■ **What is required**
Every line in the data below has to be repeated exactly; no picture belongs in the result.

■ **Supplied information**
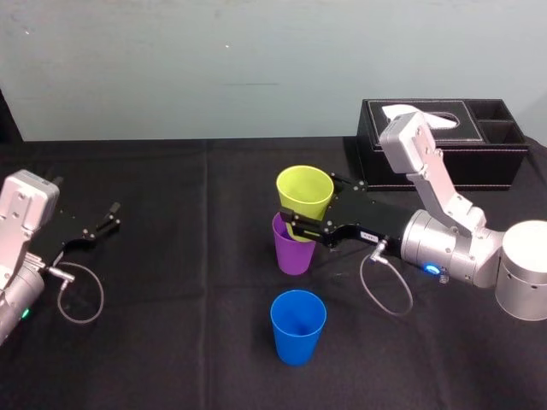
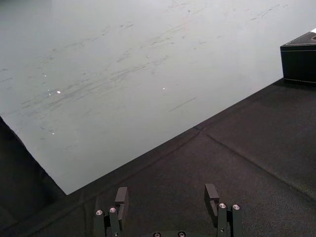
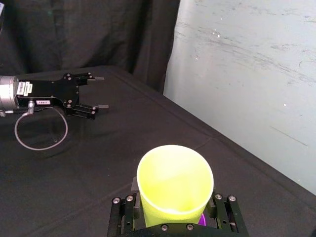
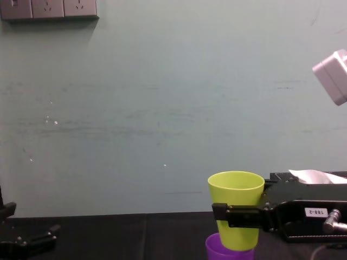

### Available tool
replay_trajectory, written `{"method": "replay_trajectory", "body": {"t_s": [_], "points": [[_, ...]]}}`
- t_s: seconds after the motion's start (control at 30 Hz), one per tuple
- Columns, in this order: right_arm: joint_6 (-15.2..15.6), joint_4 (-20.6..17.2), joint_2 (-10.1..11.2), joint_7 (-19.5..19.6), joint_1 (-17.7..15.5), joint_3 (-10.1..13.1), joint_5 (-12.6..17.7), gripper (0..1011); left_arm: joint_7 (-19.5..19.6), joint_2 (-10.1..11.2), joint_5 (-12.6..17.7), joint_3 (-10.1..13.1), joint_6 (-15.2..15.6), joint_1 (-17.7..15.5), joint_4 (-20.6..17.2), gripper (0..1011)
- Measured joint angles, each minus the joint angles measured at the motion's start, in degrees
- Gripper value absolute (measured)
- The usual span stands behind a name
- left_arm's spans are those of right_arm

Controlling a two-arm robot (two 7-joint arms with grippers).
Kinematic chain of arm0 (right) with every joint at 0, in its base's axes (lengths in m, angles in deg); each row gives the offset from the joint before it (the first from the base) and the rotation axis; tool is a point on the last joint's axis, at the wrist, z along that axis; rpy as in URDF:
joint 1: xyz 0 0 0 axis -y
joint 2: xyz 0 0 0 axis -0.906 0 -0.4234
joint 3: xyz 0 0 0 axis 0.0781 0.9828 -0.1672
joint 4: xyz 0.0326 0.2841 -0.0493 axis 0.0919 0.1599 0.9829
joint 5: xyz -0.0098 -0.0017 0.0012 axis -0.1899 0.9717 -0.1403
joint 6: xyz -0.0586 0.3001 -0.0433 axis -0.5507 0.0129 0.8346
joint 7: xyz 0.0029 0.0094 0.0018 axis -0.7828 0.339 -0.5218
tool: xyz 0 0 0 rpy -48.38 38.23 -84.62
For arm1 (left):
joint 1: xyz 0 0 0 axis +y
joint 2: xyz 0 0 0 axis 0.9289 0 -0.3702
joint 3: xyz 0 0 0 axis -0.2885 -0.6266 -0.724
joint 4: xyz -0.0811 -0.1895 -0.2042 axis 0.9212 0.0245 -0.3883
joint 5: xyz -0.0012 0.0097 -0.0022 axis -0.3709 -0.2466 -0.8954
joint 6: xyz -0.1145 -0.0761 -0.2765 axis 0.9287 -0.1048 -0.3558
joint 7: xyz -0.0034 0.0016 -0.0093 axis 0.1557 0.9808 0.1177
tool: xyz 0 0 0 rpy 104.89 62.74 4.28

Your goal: Stack the three plastic cups sequentially using one hand.

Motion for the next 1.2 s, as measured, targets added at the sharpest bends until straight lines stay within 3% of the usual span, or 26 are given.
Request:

■ **Answer box**
### Available tool
replay_trajectory, written `{"method": "replay_trajectory", "body": {"t_s": [_], "points": [[_, ...]]}}`
- t_s: seconds after the motion's start (control at 30 Hz), one per tuple
- Columns, in this order: right_arm: joint_6 (-15.2..15.6), joint_4 (-20.6..17.2), joint_2 (-10.1..11.2), joint_7 (-19.5..19.6), joint_1 (-17.7..15.5), joint_3 (-10.1..13.1), joint_5 (-12.6..17.7), gripper (0..1011); left_arm: joint_7 (-19.5..19.6), joint_2 (-10.1..11.2), joint_5 (-12.6..17.7), joint_3 (-10.1..13.1), joint_6 (-15.2..15.6), joint_1 (-17.7..15.5), joint_4 (-20.6..17.2), gripper (0..1011)
- Measured joint angles, each minus the joint angles measured at the motion's start, in degrees
- Gripper value absolute (measured)
- The usual span stands behind a name
- left_arm's spans are those of right_arm

Controlling a two-arm robot (two 7-joint arms with grippers).
Kinematic chain of arm0 (right) with every joint at 0, in its base's axes (lengths in m, angles in deg); each row gives the offset from the joint before it (the first from the base) and the rotation axis; tool is a point on the last joint's axis, at the wrist, z along that axis; rpy as in URDF:
joint 1: xyz 0 0 0 axis -y
joint 2: xyz 0 0 0 axis -0.906 0 -0.4234
joint 3: xyz 0 0 0 axis 0.0781 0.9828 -0.1672
joint 4: xyz 0.0326 0.2841 -0.0493 axis 0.0919 0.1599 0.9829
joint 5: xyz -0.0098 -0.0017 0.0012 axis -0.1899 0.9717 -0.1403
joint 6: xyz -0.0586 0.3001 -0.0433 axis -0.5507 0.0129 0.8346
joint 7: xyz 0.0029 0.0094 0.0018 axis -0.7828 0.339 -0.5218
tool: xyz 0 0 0 rpy -48.38 38.23 -84.62
For arm1 (left):
joint 1: xyz 0 0 0 axis +y
joint 2: xyz 0 0 0 axis 0.9289 0 -0.3702
joint 3: xyz 0 0 0 axis -0.2885 -0.6266 -0.724
joint 4: xyz -0.0811 -0.1895 -0.2042 axis 0.9212 0.0245 -0.3883
joint 5: xyz -0.0012 0.0097 -0.0022 axis -0.3709 -0.2466 -0.8954
joint 6: xyz -0.1145 -0.0761 -0.2765 axis 0.9287 -0.1048 -0.3558
joint 7: xyz -0.0034 0.0016 -0.0093 axis 0.1557 0.9808 0.1177
tool: xyz 0 0 0 rpy 104.89 62.74 4.28

Your goal: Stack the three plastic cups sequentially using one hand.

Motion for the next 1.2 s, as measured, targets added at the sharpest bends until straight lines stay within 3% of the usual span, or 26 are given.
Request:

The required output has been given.